September 25, 2003
NO:
04-09
CONTACT: Carol Stephens
Phone:
(907) 465-6922

Alaska Department of Labor and Workforce Development  

News Release   

 


GOVERNOR’S COMMITTEE ON EMPLOYMENT & REHABILITATION OF PEOPLE WITH DISABILITIES HONORS ALASKAN’S WITH DISABILITIES
Employers, Organizations and Individuals Recognized

On Thursday, October 2, 2003, the Governor’s Committee on Employment & Rehabilitation of People with Disabilities will hold its Annual Awards Ceremony honoring individual Alaskan’s, employers and organizations that have helped advance the employment of people with disabilities.

This year’s awards ceremony coincides with activities across the nation that recognize National Disability Employment Awareness Month.

The Governor’s Committee on Employment & Rehabilitation of People with Disabilities will honor the following individuals, employers and organizations at this year’s awards ceremony:

The GOVERNOR’S AWARD is given to QuarterMaster Laundry, United States Army Alaska. During the last 3-years QuarterMaster has been responsible for hiring over 100 people with disabilities. This award recognizes the public, private or civic organization that has done the most to promote awareness of the abilities of people with disabilities.

The EMPLOYER OF THE YEAR AWARD is awarded to Jane Peterson, owner and operator of McDonalds in Kodiak. Ms Peterson takes a very active role in employing and training individuals with disabilities. She is honored for her willingness to carve positions that meet both the needs of her employees and her business.

The REMOVAL OF ATTITUDINAL BARRIERS AWARD, is given to Don Brandon, ADA Coordinator for the State of Alaska. This award recognizes an agency, company or individual that has made a significant contribution to reducing or eliminating attitudinal barriers facing people with disabilities. His work both in and outside the office has made a substantial contribution to the removal of numerous barriers that people with disabilities experience.

THE CAROLYN PETER VOLUNTEERISM AWARD honors a person who devotes a considerable amount of time to volunteer activities that affect people with disabilities at a local, state or national level. Paul Sandhofer is recognized for his “can do” attitude and the time and effort he has put into his volunteer position as a Board Member for Access Alaska.

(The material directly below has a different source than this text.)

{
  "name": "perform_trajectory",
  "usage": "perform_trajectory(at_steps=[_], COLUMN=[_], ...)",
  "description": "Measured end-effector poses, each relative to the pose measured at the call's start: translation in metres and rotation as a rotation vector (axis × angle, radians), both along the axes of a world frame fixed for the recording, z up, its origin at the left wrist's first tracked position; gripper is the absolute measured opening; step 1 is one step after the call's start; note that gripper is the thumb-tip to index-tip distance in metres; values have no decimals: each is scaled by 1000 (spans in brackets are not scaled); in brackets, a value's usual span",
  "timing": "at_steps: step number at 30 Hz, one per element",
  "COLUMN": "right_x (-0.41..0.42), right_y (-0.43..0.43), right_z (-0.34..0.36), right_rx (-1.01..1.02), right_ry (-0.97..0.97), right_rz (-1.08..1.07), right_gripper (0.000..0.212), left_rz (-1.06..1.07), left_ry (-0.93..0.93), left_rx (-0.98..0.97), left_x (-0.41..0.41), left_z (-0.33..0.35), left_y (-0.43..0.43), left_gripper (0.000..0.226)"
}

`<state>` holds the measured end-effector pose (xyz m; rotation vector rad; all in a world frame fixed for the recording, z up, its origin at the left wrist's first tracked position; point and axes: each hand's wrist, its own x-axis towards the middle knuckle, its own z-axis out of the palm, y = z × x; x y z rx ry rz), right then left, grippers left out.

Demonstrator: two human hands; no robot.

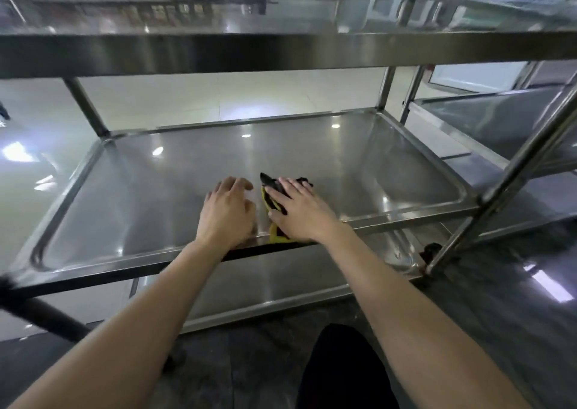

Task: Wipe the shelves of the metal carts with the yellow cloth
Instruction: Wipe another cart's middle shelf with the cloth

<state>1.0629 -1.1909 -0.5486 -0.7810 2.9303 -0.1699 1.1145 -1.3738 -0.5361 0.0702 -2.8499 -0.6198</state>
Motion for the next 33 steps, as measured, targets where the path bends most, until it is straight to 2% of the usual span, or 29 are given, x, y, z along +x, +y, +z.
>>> perform_trajectory(at_steps=[3,7,9,11,13,17,19,21,23,26,28,31,33], right_x=[-11,-43,-50,-47,-36,15,31,25,-2,-57,-93,-126,-126], right_y=[47,126,119,67,-9,-138,-147,-119,-69,9,27,-26,-102], right_z=[0,-7,-7,-1,4,7,7,8,6,1,-2,-4,-2], right_rx=[-40,-2,26,42,34,-6,-26,-52,-64,-60,-38,-3,20], right_ry=[-37,-52,-30,17,41,36,-15,-49,-47,-17,-31,6,64], right_rz=[-100,-431,-560,-593,-448,-20,131,195,90,-310,-546,-667,-530], right_gripper=[68,82,75,71,70,69,67,65,64,68,71,79,77], left_rz=[32,59,93,130,155,131,123,116,111,134,144,156,171], left_ry=[-16,-42,-48,-73,-102,-138,-145,-118,-83,-52,-46,-30,-18], left_rx=[-100,-171,-185,-174,-152,-158,-143,-127,-111,-114,-115,-126,-125], left_x=[14,36,46,55,59,58,59,63,66,67,67,66,64], left_z=[-3,-9,-13,-18,-26,-30,-29,-29,-30,-29,-28,-29,-31], left_y=[-52,-115,-147,-168,-176,-178,-179,-178,-176,-172,-168,-164,-166], left_gripper=[39,41,53,63,58,52,52,50,47,47,47,46,46])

THE BARRIER FREE DESIGN AWARD recognizes the architect or owner whose facility design and construction demonstrates exceptional access for use by people with disabilities. The Association of Village Council Presidents, Housing Authority and Development Corporation in Bethel is the recipient of this award. Lulu Heron is a congregate living apartment complex for Alaskan Elders and people with disabilities. It is TOTALLY ADA compliant, including the wheel-in smokehouse.

Naomi Chikoyak, a resident of Bethel is the recipient of the CHAIRPERSON AWARD. This award recognizes an individual or agency that has made an exceptional effort to increase the employment of people with disabilities. Naomi is the manager of the local Subway and is honored for her commitment to hiring and personally training several individuals with disabilities.

The Hewitt Memorial Award recognizes an individual who is an outstanding rehabilitation professional who has been of extraordinary benefit to individuals with disabilities. John Clare, owner of Alaska Services for the Blind, has been selected for this award. As an Orientation and Mobility Specialist, he is described as a true “journeyman”, a true professional that has mastered his trade. Especially for those who are elderly and reside in remote communities, John has done an outstanding job in providing services to the blind and visually throughout all Alaska.

The Highest honor for the Alaskan of the Year Award goes to Mr. Roy Hiratsuka of Dillingham. He is employed with at the Regional Food Bank and has overcome several challenges since an accident rendered him paralyzed. Although he experiences a disability himself, Mr. Hiratsuka has assisted many other individuals with disabilities in gaining employment skills. While maintaining several subsistence activities, such as commercial fishing, caribou and ptarmigan hunting, he still has the strength and will power to return to work and assist others.